Layer	What it caches	Latency	Invalidation difficulty
Client / browser	Static assets, API responses (`Cache-Control`, `ETag`)	0 (no network)	Hardest — you can't reach the client; rely on TTL/versioned URLs
CDN / edge	Static + cacheable dynamic content, close to user (PoPs)	~10–50 ms	Hard — purge APIs, surrogate keys
Application local (Caffeine)	Hot keys, per-instance	nanoseconds	Medium — per-node, needs pub/sub to coordinate
Distributed (Redis/Memcached)	Shared hot data across instances	~0.2–1 ms	Easy — single shared copy, one place to evict
Database (buffer pool, query cache)	Pages, plans	~ms	Automatic, managed by the DB

How to choose

Static, versioned assets (JS, CSS, images) → push to the CDN and browser with long TTLs and content-hashed filenames. Invalidation is "free" because a new deploy changes the URL.
Read-heavy dynamic data shared across users (product catalog, user profiles) → distributed cache (Redis). One coherent copy, easy to invalidate on write.
Ultra-hot keys read thousands of times/second → add an L1 local cache in front of Redis to skip the network hop, accepting brief staleness.
Personalized or rarely-reused data → often not worth caching; a low hit rate wastes memory and adds an invalidation burden for little gain.

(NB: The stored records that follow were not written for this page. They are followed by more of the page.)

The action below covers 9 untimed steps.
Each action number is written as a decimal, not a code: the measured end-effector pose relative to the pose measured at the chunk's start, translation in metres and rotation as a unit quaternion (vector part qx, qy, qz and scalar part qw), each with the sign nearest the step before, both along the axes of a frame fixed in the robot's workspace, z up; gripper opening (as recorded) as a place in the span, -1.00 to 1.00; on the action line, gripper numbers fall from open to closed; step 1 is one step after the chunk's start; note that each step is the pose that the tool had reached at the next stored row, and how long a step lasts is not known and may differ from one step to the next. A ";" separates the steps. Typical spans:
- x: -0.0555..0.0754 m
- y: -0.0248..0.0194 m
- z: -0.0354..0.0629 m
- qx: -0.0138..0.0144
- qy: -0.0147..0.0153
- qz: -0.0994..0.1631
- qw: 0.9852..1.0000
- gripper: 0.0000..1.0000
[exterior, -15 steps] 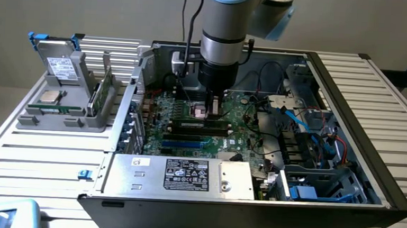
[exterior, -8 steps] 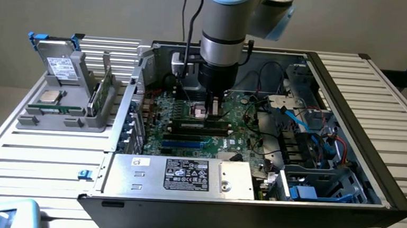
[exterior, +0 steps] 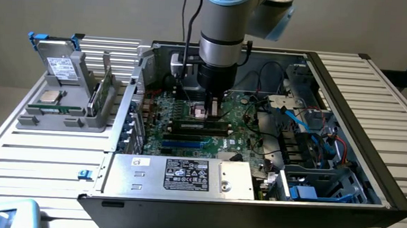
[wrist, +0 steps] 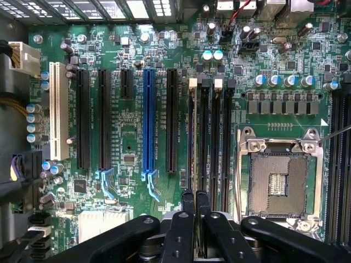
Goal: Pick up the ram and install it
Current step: 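Insert the ram into the slot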
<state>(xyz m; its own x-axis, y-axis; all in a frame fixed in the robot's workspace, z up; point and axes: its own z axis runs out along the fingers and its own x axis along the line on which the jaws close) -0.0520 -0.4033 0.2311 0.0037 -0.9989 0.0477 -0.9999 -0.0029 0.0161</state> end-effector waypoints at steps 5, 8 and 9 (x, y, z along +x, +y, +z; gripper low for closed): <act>0.000 0.0000 -0.0009 0.000 0.000 -0.001 1.000 -0.73; 0.000 0.0000 -0.0015 0.000 0.000 -0.001 1.000 -0.73; 0.000 0.0000 -0.0016 0.000 0.000 -0.001 1.000 -0.73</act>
<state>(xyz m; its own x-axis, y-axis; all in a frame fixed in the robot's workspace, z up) -0.0519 -0.4033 0.2295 0.0011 -0.9989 0.0476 -0.9999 -0.0004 0.0158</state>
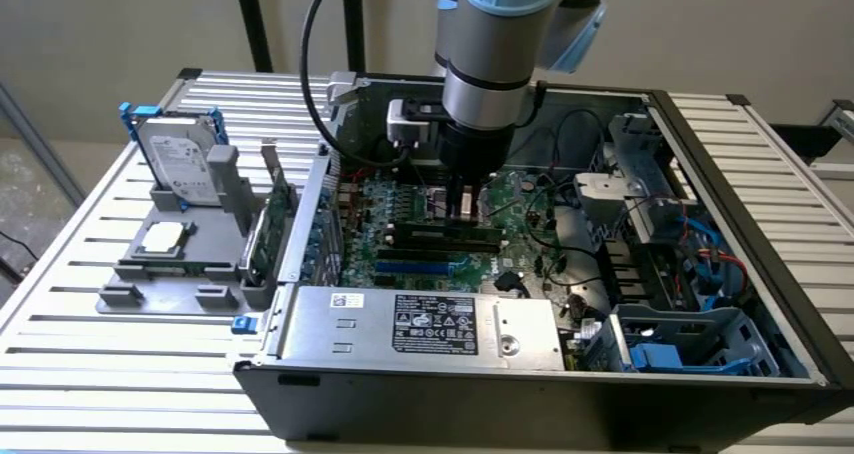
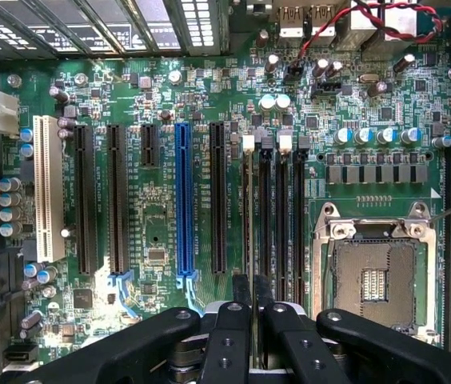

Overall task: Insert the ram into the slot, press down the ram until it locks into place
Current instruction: 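Insert the ram into the slot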

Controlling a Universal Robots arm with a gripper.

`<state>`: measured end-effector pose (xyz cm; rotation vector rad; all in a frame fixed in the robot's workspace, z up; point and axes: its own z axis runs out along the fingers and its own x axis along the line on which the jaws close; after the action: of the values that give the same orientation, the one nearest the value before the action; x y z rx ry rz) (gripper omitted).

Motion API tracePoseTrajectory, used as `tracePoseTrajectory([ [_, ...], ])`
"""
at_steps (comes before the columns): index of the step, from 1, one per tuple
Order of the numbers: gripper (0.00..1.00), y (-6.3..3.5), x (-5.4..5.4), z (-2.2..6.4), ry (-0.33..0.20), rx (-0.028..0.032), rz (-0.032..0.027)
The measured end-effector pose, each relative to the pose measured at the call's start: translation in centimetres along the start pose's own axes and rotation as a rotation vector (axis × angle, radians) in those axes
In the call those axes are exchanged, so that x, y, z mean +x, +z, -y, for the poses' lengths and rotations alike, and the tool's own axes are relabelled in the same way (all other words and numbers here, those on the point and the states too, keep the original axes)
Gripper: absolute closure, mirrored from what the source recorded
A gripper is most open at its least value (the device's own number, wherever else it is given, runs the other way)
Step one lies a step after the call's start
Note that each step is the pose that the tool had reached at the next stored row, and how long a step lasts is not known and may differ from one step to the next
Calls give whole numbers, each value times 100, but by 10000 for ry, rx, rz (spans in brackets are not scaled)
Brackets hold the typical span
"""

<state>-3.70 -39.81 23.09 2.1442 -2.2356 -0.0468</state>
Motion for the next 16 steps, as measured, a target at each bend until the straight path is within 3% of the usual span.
tracePoseTrajectory([
  [16, 87, 26, -1, -15, 1, 25, 0],
])
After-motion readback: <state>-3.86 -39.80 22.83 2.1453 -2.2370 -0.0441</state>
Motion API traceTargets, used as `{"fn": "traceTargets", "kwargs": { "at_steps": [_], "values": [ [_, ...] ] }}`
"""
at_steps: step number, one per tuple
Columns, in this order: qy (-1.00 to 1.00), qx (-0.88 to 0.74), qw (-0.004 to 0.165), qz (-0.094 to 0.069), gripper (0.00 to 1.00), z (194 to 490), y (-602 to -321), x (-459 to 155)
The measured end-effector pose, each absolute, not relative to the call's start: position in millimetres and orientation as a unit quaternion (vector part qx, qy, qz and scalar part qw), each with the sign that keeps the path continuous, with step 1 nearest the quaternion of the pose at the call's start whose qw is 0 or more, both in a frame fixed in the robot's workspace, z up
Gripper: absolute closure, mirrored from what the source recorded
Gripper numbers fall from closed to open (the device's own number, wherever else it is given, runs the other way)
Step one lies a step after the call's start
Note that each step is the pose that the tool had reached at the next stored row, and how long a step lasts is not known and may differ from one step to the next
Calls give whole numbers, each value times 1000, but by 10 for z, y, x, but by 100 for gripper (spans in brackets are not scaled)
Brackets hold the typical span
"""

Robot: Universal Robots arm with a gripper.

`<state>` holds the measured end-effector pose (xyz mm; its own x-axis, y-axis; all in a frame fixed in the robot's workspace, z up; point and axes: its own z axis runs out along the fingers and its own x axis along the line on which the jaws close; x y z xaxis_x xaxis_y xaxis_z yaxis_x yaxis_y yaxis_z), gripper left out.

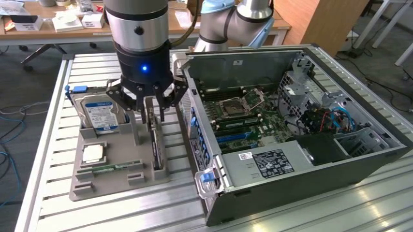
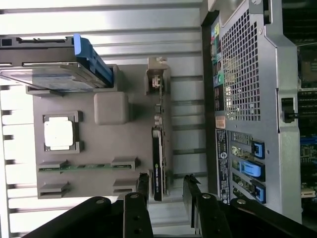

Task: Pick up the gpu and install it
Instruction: 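Pick up the gpu and move the gpu toward the slot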

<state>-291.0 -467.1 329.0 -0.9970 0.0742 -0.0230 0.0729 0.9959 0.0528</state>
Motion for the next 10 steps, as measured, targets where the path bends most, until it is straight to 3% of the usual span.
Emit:
{"fn": "traceTargets", "kwargs": {
  "at_steps": [10],
  "values": [
    [999,37,13,24,59,3205,-4671,-2910]
  ]
}}
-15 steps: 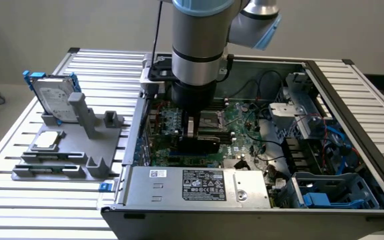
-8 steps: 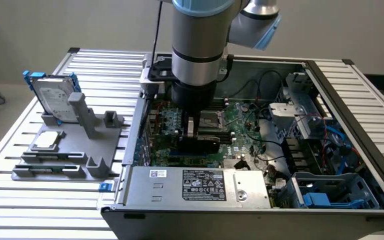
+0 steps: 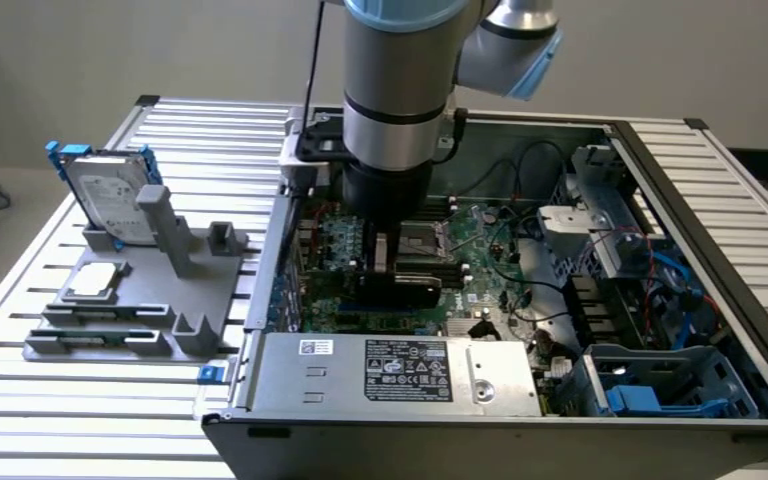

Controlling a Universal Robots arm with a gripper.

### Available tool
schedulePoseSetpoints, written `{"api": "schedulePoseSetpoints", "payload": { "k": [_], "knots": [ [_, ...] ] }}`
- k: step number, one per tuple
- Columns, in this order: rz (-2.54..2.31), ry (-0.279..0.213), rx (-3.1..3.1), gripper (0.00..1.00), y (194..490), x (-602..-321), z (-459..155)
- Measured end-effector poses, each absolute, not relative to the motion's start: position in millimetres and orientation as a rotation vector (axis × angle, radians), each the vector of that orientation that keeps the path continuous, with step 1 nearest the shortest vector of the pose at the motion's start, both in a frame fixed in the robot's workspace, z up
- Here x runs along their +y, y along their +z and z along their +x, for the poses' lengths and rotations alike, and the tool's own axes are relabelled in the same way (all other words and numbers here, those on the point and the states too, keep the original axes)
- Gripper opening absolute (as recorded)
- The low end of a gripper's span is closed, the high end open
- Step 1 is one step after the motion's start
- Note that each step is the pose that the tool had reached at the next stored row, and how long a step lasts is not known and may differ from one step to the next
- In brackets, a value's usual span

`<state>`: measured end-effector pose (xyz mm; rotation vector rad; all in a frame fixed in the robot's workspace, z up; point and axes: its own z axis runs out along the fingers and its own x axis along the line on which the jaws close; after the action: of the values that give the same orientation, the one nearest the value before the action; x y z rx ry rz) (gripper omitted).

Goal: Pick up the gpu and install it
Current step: 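Insert the gpu into the slot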

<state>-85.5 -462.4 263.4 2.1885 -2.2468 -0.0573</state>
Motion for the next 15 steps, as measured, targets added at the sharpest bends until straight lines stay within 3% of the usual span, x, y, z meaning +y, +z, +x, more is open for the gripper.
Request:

The trade-off to articulate

Every cache adds a staleness window and a second source of truth to keep coherent. Caching closer to the user multiplies the speed/cost win but also multiplies the number of stale copies you can't easily reach. State where the data sits on the read frequency × tolerance-for-staleness matrix: cache aggressively where both are high, don't bother where reuse is low.